▶ [Exercise prompt]:
Each line below must be reproduced exactly as it stands. Pictures stay out of the copy.

▶ [Records supplied]:

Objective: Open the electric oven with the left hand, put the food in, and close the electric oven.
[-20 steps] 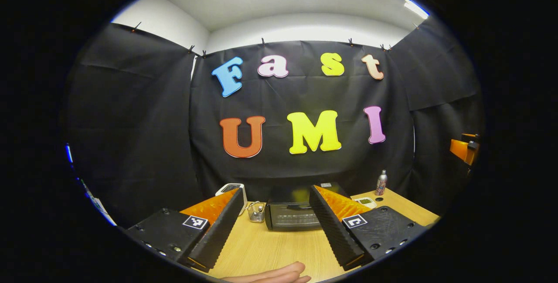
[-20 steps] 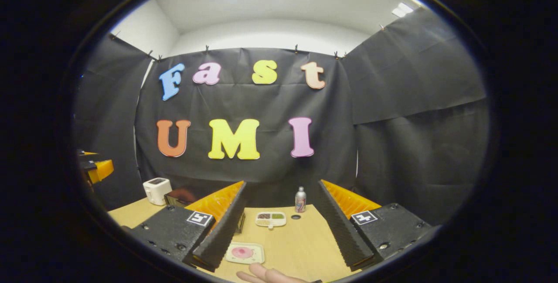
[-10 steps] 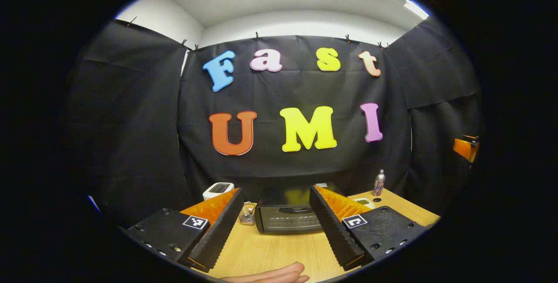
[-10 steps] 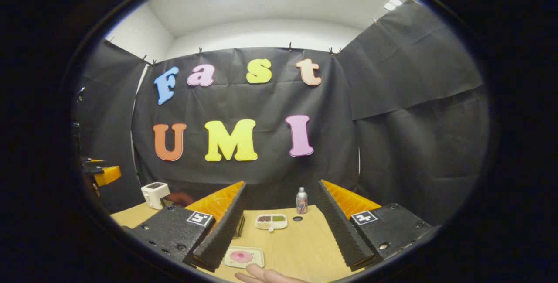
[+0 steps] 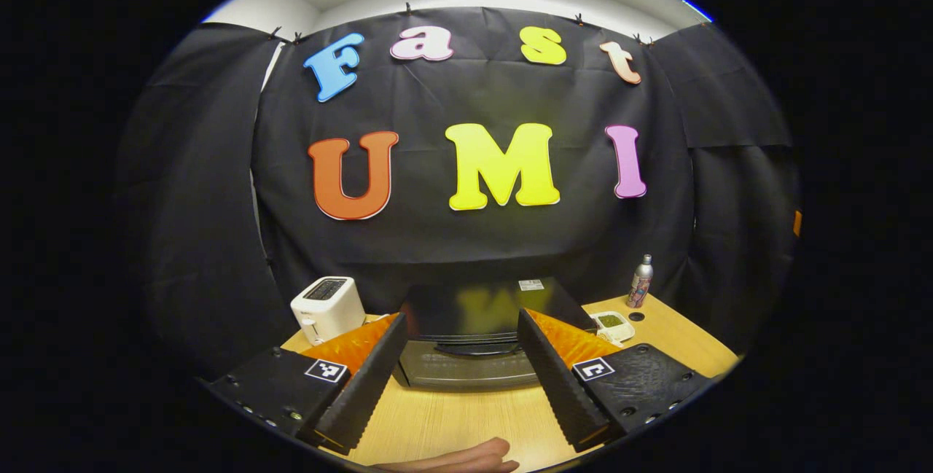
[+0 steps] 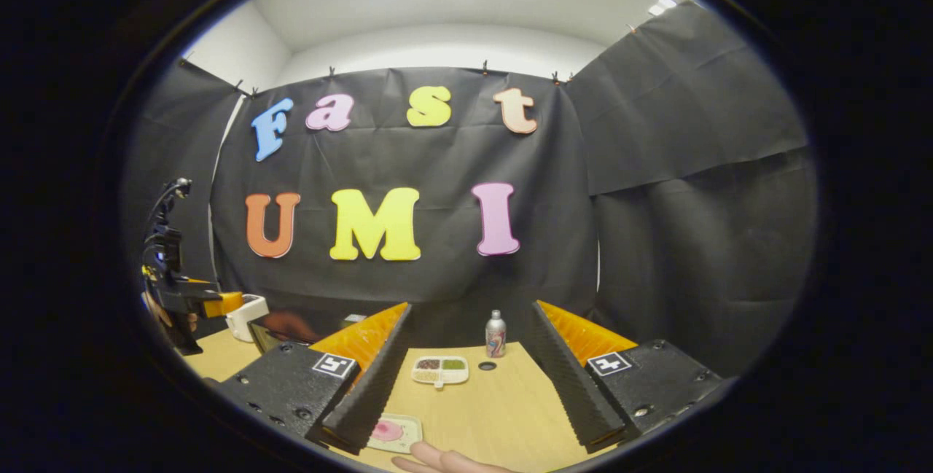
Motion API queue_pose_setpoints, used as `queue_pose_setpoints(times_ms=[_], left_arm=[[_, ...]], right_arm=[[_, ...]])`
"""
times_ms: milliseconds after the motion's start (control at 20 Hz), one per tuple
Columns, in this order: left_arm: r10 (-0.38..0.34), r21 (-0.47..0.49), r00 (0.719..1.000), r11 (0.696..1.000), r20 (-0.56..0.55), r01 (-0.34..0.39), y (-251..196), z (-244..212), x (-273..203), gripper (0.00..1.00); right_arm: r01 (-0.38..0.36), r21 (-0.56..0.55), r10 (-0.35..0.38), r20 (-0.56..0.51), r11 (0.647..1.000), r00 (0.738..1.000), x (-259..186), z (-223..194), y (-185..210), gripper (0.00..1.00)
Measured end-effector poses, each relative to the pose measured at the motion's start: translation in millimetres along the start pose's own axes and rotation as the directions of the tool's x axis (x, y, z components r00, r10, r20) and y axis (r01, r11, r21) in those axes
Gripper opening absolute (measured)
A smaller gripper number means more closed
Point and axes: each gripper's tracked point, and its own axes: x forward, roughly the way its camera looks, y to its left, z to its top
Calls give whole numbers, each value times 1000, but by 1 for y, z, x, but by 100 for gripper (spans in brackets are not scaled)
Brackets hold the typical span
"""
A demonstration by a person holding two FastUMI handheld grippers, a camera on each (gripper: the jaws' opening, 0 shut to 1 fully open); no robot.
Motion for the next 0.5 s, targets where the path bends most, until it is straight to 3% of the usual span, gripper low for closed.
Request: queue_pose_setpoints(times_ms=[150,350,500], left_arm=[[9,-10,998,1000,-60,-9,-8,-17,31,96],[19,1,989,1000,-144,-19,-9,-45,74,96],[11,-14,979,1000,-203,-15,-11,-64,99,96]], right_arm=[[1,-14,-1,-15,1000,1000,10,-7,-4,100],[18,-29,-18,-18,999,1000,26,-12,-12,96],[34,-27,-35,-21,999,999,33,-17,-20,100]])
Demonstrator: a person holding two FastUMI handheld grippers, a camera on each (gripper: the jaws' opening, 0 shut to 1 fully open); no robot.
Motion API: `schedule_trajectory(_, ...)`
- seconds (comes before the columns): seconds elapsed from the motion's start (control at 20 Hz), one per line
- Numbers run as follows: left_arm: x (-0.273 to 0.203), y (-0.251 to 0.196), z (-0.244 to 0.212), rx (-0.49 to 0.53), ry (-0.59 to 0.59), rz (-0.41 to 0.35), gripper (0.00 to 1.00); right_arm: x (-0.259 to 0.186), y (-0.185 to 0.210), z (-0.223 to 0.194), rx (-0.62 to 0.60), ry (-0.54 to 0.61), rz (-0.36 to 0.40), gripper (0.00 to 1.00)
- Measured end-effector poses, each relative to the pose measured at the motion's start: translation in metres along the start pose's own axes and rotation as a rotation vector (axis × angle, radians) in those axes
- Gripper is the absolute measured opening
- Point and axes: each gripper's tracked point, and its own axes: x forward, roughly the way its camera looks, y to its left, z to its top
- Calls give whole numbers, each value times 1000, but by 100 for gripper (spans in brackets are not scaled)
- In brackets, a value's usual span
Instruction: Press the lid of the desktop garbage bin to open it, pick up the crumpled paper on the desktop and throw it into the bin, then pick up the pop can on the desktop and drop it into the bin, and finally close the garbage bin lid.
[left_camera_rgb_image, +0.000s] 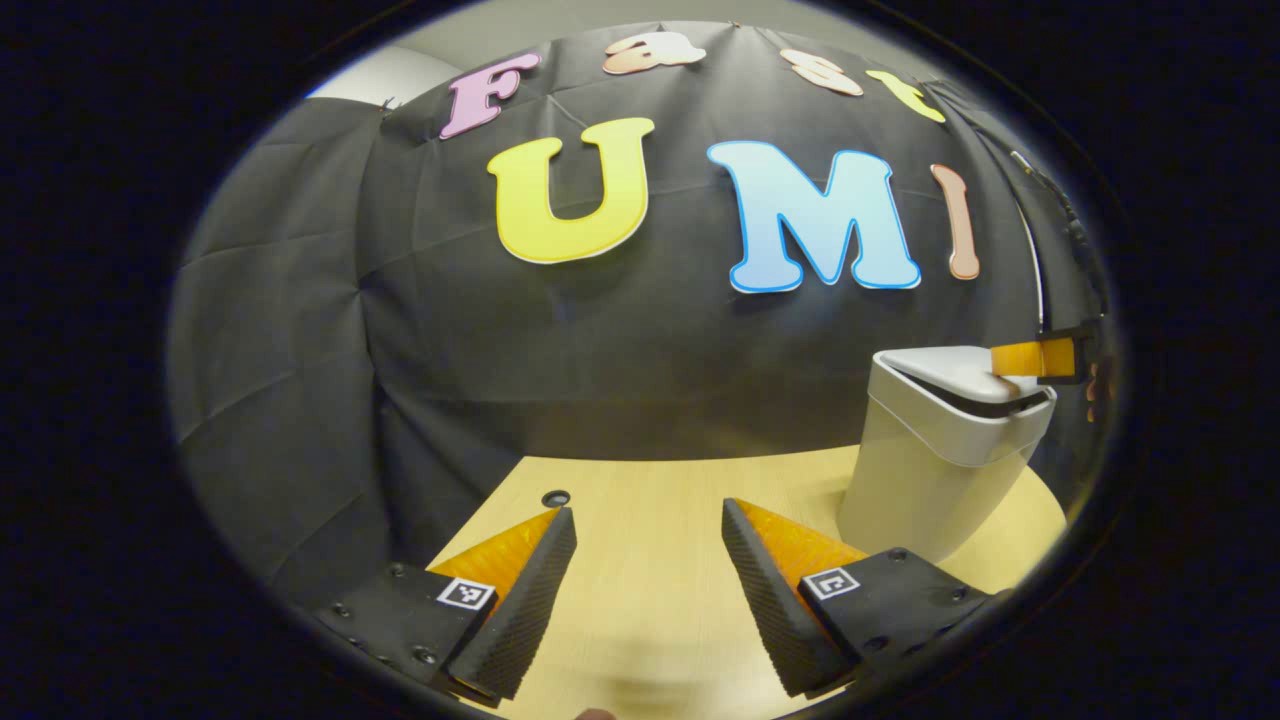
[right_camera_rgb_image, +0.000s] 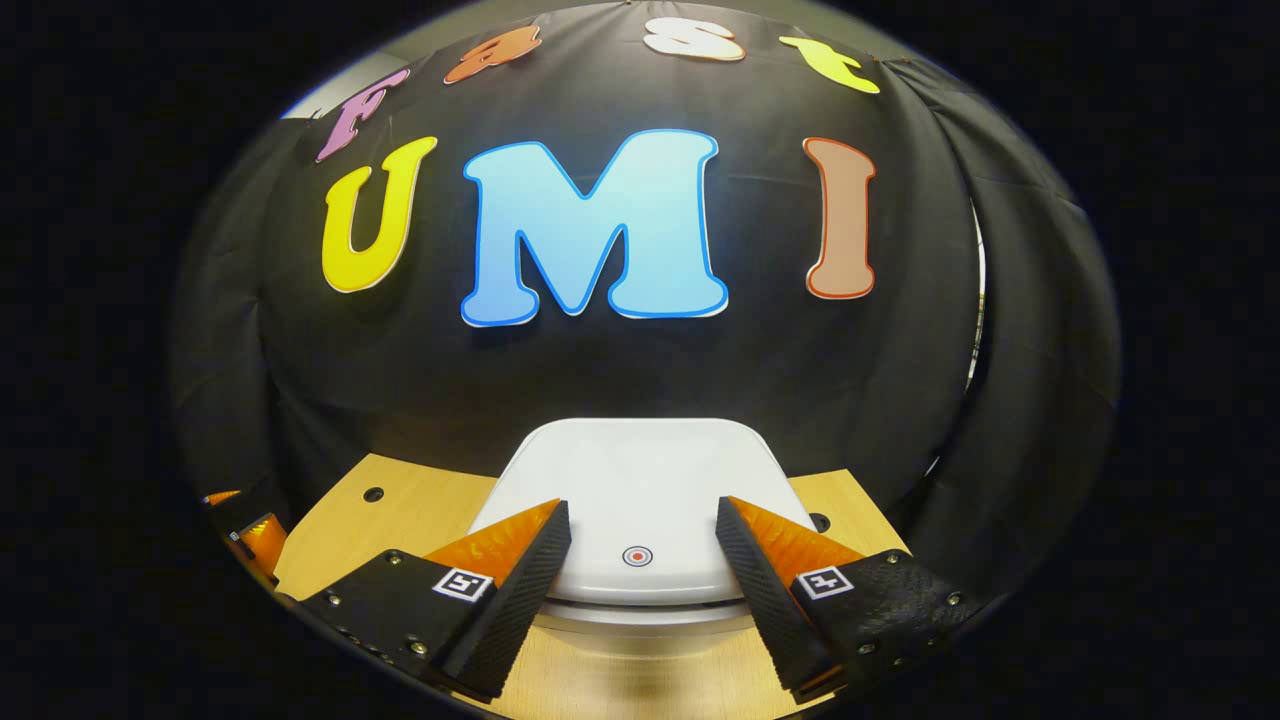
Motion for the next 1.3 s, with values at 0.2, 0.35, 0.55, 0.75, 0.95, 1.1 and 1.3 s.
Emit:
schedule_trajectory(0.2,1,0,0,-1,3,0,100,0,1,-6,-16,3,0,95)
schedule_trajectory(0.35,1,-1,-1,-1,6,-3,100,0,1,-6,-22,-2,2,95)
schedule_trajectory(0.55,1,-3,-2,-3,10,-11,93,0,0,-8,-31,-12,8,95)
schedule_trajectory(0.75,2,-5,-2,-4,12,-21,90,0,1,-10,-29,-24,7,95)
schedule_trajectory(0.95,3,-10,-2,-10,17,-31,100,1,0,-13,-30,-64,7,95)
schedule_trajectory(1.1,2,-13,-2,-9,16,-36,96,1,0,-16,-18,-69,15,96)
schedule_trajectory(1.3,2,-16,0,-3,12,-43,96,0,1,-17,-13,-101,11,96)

▶ [Answer area]:
Objective: Open the electric oven with the left hand, put the food in, and close the electric oven.
[-20 steps] 
[-20 steps] 
[-10 steps] 
[-10 steps] 
[+0 steps] 
[+0 steps] 
Motion API queue_pose_setpoints, used as `queue_pose_setpoints(times_ms=[_], left_arm=[[_, ...]], right_arm=[[_, ...]])`
"""
times_ms: milliseconds after the motion's start (control at 20 Hz), one per tuple
Columns, in this order: left_arm: r10 (-0.38..0.34), r21 (-0.47..0.49), r00 (0.719..1.000), r11 (0.696..1.000), r20 (-0.56..0.55), r01 (-0.34..0.39), y (-251..196), z (-244..212), x (-273..203), gripper (0.00..1.00); right_arm: r01 (-0.38..0.36), r21 (-0.56..0.55), r10 (-0.35..0.38), r20 (-0.56..0.51), r11 (0.647..1.000), r00 (0.738..1.000), x (-259..186), z (-223..194), y (-185..210), gripper (0.00..1.00)
Measured end-effector poses, each relative to the pose measured at the motion's start: translation in millimetres along the start pose's own axes and rotation as the directions of the tool's x axis (x, y, z components r00, r10, r20) and y axis (r01, r11, r21) in those axes
Gripper opening absolute (measured)
A smaller gripper number means more closed
Point and axes: each gripper's tracked point, and its own axes: x forward, roughly the way its camera looks, y to its left, z to its top
Calls give whole numbers, each value times 1000, but by 1 for y, z, x, but by 100 for gripper (spans in brackets are not scaled)
Brackets hold the typical span
"""
A demonstration by a person holding two FastUMI handheld grippers, a camera on each (gripper: the jaws' opening, 0 shut to 1 fully open); no robot.
Motion for the next 0.5 s, targets where the path bends most, until it is straight to 3% of the usual span, gripper low for closed.
Request: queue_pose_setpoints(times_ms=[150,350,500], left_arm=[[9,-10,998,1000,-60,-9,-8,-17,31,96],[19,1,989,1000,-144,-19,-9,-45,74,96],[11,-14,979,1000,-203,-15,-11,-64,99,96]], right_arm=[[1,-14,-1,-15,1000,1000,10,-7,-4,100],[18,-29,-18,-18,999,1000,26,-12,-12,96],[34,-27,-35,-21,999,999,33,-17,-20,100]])
Demonstrator: a person holding two FastUMI handheld grippers, a camera on each (gripper: the jaws' opening, 0 shut to 1 fully open); no robot.
Motion API: `schedule_trajectory(_, ...)`
- seconds (comes before the columns): seconds elapsed from the motion's start (control at 20 Hz), one per line
- Numbers run as follows: left_arm: x (-0.273 to 0.203), y (-0.251 to 0.196), z (-0.244 to 0.212), rx (-0.49 to 0.53), ry (-0.59 to 0.59), rz (-0.41 to 0.35), gripper (0.00 to 1.00); right_arm: x (-0.259 to 0.186), y (-0.185 to 0.210), z (-0.223 to 0.194), rx (-0.62 to 0.60), ry (-0.54 to 0.61), rz (-0.36 to 0.40), gripper (0.00 to 1.00)
- Measured end-effector poses, each relative to the pose measured at the motion's start: translation in metres along the start pose's own axes and rotation as a rotation vector (axis × angle, radians) in those axes
- Gripper is the absolute measured opening
- Point and axes: each gripper's tracked point, and its own axes: x forward, roughly the way its camera looks, y to its left, z to its top
- Calls give whole numbers, each value times 1000, but by 100 for gripper (spans in brackets are not scaled)
- In brackets, a value's usual span
Instruction: Press the lid of the desktop garbage bin to open it, pick up the crumpled paper on the desktop and throw it into the bin, then pick up the pop can on the desktop and drop it into the bin, and finally close the garbage bin lid.
[left_camera_rgb_image, +0.000s] 
[right_camera_rgb_image, +0.000s] 
Motion for the next 1.3 s, with values at 0.2, 0.35, 0.55, 0.75, 0.95, 1.1 and 1.3 s.
Emit:
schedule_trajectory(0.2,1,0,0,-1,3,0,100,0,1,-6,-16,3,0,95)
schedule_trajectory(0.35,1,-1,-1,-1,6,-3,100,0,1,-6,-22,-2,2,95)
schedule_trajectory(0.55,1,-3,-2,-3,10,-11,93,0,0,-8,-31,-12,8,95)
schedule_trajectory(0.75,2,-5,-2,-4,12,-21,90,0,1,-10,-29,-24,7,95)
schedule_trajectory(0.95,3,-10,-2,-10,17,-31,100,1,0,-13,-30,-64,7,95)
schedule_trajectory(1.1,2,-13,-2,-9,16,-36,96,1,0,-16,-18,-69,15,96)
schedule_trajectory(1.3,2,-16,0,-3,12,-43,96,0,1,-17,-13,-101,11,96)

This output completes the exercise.